Cărtărescu has an easily recognizable face in the FIL halls. The fine hair grows low on the skull at the level of the left eye and falls to the right in a narrow wave on the forehead. He’s surprised to see a whole wall covered with his work. Her gaze is restless like the buzzing of a bee, and when she speaks her upper lip remains rigid. He has a hard time walking down the aisles without being asked for a photo or autograph. He is one of the most important writers of his generation – he won the Formentor Award in 2018; It has been speculated for years that he could get the Nobel Prize – and today he looks tired. But the exhaustion dissipates when he enters the room, where more than a thousand young people applaud him. Cărtărescu greets them by shaking his stiff hands at head level, palms facing forward.
“I think they don’t know much about Romania, the poorest country in Europe,” Cărtărescu told the youth. “What makes us similar,” he said, “is more than what divides us.” Inequality, the “terrible dictatorships” of Romania – “three fascists and one communist” – and Latin America, literature “based on imagination”. Cărtărescu told them about his admiration for Carlos Fuentes, Juan Rulfo, Gabriel García Márquez, Jorge Luis Borges or Julio Cortázar; also by the Beatles or Bob Dylan as a long-haired young man of the blue jeans generation. He told them about his first novel, written when he was nine, and made them laugh: “Jack and Jim went into the woods and found a mysterious cabin. The hut was made of wood… And I didn’t know what to say anymore because I didn’t know how to describe the hut. In the end I drew it and solved the problem.”
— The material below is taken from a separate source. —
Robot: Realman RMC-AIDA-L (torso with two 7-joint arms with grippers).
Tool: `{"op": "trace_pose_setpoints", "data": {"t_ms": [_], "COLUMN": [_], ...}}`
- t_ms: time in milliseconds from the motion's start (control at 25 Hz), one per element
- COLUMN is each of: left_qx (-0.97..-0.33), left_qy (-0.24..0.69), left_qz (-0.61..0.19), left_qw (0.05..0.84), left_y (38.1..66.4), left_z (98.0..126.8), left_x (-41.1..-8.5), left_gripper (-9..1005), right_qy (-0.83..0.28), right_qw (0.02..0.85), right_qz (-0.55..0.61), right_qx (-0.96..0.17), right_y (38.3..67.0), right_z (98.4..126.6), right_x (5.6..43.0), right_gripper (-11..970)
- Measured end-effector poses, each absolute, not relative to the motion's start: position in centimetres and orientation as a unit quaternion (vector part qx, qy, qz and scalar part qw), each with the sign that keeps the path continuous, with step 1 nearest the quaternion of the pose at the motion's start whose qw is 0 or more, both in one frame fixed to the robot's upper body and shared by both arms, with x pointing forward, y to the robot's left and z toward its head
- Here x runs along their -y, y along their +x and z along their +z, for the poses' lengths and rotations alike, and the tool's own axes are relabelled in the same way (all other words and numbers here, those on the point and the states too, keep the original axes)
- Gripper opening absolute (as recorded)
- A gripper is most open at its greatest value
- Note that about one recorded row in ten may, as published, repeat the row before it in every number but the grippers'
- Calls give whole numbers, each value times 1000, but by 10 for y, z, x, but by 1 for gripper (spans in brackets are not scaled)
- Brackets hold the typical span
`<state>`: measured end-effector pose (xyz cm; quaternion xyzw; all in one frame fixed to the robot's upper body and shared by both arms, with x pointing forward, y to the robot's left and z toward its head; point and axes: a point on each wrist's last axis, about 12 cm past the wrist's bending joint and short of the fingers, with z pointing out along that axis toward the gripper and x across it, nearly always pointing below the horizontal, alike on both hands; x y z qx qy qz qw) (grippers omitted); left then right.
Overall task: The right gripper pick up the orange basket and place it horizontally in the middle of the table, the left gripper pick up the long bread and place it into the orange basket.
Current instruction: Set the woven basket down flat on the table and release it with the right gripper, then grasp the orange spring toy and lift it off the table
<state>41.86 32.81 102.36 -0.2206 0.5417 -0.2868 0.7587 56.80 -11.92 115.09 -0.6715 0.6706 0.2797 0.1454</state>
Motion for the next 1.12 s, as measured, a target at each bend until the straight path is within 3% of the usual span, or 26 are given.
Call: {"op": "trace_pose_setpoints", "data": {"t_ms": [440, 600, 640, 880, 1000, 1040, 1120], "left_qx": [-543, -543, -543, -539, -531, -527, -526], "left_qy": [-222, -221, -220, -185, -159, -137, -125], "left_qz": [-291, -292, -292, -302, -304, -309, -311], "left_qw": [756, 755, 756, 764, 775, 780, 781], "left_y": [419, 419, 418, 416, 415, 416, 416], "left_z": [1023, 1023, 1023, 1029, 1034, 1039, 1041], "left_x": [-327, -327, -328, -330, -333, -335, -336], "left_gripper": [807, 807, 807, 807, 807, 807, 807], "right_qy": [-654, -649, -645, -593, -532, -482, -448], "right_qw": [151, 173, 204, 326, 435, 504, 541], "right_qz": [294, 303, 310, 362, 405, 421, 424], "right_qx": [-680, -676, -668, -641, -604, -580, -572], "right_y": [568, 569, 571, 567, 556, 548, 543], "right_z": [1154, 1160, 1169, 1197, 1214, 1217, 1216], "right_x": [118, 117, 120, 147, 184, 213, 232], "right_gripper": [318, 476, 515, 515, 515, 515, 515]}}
Although Cărtărescu is a storyteller, essayist and literary critic, he sees himself primarily as a poet. After the age of 30, however, he decided to stop composing verse. “I felt like enough is enough that I’ll keep imitating myself.” But when the Covid-19 public health emergency began, he started writing “like crazy, 20 poems a day”. He published them in a “poor” book that was not translated into Spanish. “I felt the need, I don’t know why, but it saved my life. Because I kept having suicidal thoughts,” he had told a journalist hours earlier. He doesn’t think he’s broken a promise he’s kept for three decades: “I didn’t write it, the pandemic wrote it.”
Mircea Cărtărescu walks through the halls of FIL.Roberto Antillón
“Being a poet has nothing to do with literary techniques. I dare say with literature,” said Cărtărescu. A few days earlier, he had defended the literary genre at the FIL award ceremony in 15 minutes. “Poetry is not entertainment and the poet is not, as many still think, an outsider with his head in the clouds,” he proclaimed. “Poetry,” he continued This Monday, “is not about writing poetry, it’s a way of looking.” “Every single child is a poet, but then we lose it. If you’re still seeing the beauty of the world at 17, you’re a poet. I’m very proud that I haven’t grown up.”